The answer should be each line of the records that contains the word "Provide"; please copy them all.

#### Listed entries:
------------------------------------

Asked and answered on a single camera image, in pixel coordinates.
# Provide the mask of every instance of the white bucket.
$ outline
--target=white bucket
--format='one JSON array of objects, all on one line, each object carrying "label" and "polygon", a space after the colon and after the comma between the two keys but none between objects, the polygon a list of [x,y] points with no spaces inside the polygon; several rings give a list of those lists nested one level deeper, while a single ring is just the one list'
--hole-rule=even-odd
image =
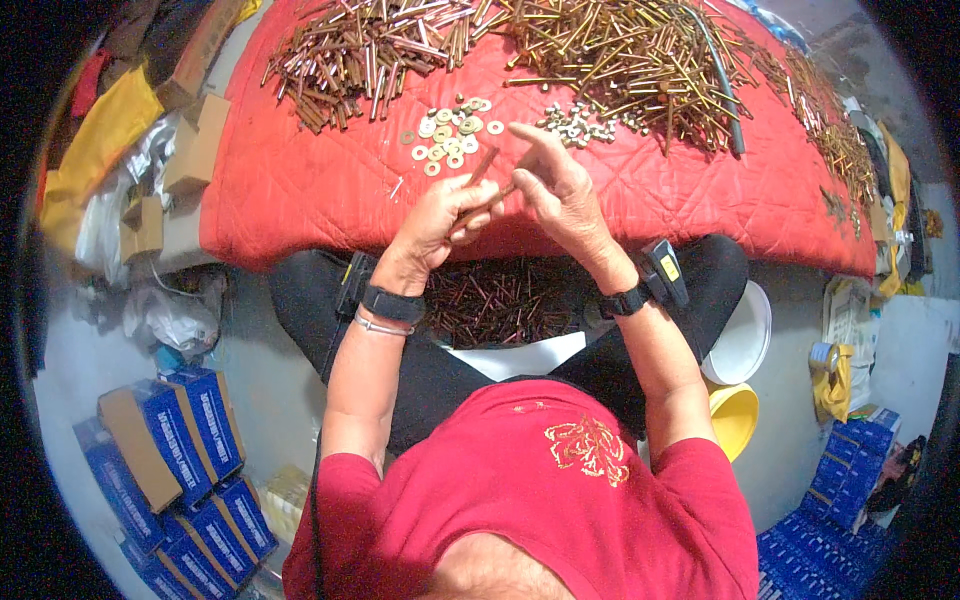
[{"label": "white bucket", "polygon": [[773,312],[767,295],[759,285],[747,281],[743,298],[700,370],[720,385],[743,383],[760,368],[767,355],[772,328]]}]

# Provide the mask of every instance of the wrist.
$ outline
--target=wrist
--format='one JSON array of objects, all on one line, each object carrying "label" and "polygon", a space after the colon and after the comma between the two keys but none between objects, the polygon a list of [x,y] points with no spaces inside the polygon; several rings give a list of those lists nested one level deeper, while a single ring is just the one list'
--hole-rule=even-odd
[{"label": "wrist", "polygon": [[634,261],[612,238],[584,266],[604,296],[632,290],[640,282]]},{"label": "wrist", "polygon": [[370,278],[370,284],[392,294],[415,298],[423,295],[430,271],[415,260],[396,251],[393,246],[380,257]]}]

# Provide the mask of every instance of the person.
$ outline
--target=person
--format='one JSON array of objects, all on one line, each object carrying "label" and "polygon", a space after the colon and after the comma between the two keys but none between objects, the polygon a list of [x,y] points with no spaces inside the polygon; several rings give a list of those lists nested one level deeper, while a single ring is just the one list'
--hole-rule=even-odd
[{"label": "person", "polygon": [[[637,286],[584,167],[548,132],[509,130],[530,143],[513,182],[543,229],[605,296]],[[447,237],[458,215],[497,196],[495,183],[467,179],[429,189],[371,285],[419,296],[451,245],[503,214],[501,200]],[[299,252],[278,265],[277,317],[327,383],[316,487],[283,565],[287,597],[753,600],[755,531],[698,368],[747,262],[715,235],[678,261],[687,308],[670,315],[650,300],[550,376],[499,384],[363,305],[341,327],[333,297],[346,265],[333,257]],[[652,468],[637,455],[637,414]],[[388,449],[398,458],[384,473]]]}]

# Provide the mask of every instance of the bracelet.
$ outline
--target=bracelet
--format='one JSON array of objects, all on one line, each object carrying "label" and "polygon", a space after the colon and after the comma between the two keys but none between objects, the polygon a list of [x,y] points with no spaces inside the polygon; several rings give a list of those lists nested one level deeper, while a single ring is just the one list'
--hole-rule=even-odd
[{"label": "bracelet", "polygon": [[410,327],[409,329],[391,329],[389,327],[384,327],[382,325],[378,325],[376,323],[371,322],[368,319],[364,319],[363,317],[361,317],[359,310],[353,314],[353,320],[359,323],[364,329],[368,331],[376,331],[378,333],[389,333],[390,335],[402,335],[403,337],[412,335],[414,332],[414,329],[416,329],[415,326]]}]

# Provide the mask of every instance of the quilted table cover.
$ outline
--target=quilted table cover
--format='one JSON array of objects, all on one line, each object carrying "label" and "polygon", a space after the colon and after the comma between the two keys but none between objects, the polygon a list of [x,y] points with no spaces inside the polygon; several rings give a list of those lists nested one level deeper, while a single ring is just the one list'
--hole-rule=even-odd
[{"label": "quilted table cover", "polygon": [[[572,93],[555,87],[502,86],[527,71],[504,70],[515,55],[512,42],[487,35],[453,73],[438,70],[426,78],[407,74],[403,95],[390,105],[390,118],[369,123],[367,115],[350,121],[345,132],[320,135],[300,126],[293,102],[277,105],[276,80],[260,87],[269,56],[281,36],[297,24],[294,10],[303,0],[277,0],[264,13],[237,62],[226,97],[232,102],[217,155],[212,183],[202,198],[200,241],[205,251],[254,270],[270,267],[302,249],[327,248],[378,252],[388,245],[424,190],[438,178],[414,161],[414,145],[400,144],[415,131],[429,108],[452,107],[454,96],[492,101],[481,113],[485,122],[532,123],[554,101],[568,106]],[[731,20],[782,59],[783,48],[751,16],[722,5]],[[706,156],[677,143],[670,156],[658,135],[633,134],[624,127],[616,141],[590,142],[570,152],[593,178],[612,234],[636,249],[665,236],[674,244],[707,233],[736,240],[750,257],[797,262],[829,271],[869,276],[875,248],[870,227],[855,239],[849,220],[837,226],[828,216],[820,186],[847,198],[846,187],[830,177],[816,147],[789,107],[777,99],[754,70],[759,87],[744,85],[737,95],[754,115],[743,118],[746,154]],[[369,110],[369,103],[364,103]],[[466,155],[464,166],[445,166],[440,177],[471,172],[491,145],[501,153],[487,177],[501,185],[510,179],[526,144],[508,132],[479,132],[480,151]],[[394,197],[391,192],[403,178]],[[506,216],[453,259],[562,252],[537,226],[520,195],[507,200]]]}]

------------------------------------

#### Finished exercise:
# Provide the mask of every instance of the white bucket.
# Provide the mask of every instance of the wrist.
# Provide the mask of every instance of the person.
# Provide the mask of every instance of the bracelet.
# Provide the mask of every instance of the quilted table cover.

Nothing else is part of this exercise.